> **DATA PROVIDED**

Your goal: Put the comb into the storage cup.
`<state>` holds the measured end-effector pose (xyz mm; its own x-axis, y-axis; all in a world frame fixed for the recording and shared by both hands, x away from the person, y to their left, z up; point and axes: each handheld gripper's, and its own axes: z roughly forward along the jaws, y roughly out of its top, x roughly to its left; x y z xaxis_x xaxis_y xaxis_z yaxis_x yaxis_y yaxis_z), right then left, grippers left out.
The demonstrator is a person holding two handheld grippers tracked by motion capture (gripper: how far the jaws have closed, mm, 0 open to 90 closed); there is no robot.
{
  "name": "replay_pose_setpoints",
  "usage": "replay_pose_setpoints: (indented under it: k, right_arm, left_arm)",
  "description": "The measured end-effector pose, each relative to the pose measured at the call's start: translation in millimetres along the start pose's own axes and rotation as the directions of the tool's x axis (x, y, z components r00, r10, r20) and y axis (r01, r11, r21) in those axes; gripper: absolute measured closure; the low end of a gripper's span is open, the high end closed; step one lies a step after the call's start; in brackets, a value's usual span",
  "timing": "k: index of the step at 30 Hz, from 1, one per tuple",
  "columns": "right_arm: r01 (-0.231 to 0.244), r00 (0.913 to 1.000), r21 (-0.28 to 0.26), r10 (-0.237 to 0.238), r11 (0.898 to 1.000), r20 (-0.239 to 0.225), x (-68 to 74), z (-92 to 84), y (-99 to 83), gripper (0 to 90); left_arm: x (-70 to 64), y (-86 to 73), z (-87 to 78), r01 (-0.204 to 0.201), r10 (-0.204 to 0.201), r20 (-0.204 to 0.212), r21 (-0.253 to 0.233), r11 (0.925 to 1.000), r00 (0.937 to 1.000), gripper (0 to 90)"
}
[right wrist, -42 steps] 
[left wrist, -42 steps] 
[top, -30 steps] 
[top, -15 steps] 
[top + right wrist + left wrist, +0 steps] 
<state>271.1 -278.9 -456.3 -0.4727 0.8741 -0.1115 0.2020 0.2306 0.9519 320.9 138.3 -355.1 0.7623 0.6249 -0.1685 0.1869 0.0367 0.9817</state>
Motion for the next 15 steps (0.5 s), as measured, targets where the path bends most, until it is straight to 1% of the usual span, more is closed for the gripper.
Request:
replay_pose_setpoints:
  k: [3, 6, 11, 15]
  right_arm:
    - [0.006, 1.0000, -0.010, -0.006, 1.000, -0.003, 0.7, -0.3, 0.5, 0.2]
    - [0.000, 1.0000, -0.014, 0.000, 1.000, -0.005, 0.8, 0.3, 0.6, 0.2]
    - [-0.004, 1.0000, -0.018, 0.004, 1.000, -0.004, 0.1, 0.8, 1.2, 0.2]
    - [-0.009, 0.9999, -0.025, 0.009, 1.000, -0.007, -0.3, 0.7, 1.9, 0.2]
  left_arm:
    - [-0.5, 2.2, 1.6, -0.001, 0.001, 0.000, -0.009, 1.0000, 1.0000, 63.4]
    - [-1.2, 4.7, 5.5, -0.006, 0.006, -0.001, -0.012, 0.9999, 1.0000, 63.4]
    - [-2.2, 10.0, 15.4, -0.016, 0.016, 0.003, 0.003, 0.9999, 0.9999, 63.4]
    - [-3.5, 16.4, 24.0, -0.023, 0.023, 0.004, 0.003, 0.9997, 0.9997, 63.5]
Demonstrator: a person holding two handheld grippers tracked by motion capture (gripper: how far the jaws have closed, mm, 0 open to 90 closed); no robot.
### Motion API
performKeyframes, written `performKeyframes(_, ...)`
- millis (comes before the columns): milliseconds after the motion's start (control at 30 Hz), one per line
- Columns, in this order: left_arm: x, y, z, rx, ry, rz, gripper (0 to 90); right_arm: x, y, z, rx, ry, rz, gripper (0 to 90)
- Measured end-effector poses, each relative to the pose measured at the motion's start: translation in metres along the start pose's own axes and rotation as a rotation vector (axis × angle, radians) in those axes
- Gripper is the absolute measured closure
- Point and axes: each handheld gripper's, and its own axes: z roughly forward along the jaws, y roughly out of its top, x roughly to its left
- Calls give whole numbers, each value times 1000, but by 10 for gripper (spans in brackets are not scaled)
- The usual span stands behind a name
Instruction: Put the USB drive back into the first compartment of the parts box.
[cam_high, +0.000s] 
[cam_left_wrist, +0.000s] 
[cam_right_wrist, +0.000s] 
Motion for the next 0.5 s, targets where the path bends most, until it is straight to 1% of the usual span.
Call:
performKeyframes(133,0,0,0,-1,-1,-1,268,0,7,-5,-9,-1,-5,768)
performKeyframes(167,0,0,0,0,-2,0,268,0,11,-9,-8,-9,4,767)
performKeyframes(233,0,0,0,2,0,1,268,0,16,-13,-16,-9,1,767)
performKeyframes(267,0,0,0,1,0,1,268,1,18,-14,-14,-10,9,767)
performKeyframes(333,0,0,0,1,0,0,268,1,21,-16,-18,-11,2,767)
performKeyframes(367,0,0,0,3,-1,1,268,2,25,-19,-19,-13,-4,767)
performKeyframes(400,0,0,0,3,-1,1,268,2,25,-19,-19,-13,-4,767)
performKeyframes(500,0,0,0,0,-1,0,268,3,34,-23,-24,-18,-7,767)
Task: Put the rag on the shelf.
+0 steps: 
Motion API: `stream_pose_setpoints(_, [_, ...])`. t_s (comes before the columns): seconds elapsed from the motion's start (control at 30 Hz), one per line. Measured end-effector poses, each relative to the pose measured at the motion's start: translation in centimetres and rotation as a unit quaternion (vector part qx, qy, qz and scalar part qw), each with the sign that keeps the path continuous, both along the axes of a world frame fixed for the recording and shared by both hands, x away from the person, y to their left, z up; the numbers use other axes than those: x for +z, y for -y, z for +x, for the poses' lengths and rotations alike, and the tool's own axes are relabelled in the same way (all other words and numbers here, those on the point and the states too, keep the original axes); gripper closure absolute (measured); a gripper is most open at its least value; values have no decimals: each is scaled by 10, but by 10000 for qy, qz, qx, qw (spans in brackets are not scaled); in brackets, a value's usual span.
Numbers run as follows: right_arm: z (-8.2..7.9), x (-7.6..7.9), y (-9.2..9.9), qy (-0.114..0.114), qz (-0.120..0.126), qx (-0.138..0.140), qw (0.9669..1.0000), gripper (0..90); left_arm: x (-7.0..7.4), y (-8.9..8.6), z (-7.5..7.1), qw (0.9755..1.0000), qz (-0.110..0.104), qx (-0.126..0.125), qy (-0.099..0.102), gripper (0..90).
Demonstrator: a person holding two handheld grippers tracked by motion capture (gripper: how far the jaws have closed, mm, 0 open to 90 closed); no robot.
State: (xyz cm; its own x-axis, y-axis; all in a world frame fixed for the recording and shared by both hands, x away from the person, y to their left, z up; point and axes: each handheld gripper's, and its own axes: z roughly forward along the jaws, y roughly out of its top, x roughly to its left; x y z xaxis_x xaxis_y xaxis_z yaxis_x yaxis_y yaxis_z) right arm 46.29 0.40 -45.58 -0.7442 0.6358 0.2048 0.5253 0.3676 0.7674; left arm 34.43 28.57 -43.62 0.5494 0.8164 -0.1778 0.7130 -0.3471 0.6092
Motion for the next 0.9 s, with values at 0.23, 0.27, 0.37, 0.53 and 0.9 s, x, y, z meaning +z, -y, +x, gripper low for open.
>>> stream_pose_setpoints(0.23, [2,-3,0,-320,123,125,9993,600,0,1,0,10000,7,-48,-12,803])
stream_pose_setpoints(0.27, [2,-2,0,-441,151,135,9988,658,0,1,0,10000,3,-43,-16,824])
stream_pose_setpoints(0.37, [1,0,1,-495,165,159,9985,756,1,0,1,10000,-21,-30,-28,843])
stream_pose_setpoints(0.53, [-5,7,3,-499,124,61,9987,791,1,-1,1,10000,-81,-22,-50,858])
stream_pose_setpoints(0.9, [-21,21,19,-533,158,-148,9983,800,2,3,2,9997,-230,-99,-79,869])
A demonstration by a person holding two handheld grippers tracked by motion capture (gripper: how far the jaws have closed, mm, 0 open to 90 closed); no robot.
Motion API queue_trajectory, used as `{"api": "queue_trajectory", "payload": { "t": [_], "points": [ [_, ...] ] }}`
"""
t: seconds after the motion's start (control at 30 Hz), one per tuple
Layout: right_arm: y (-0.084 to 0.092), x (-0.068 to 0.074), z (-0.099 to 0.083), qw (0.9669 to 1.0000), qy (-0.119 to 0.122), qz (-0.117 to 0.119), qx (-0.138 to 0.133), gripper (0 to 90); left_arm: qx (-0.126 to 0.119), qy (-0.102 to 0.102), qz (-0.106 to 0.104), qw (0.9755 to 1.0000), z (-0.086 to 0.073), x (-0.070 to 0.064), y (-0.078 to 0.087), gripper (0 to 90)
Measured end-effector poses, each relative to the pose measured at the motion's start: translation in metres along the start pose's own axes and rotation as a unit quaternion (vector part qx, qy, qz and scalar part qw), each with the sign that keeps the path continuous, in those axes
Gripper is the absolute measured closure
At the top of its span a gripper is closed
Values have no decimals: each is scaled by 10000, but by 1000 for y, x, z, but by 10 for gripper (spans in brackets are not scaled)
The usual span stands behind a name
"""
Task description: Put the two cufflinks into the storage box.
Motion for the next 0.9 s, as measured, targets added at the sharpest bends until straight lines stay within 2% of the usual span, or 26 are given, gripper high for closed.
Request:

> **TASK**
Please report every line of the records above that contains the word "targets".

> **SOLUTION FOR THIS EXERCISE**
Motion for the next 15 steps (0.5 s), as measured, targets where the path bends most, until it is straight to 1% of the usual span, more is closed for the gripper.
Motion for the next 0.5 s, targets where the path bends most, until it is straight to 1% of the usual span.
Motion for the next 0.9 s, as measured, targets added at the sharpest bends until straight lines stay within 2% of the usual span, or 26 are given, gripper high for closed.

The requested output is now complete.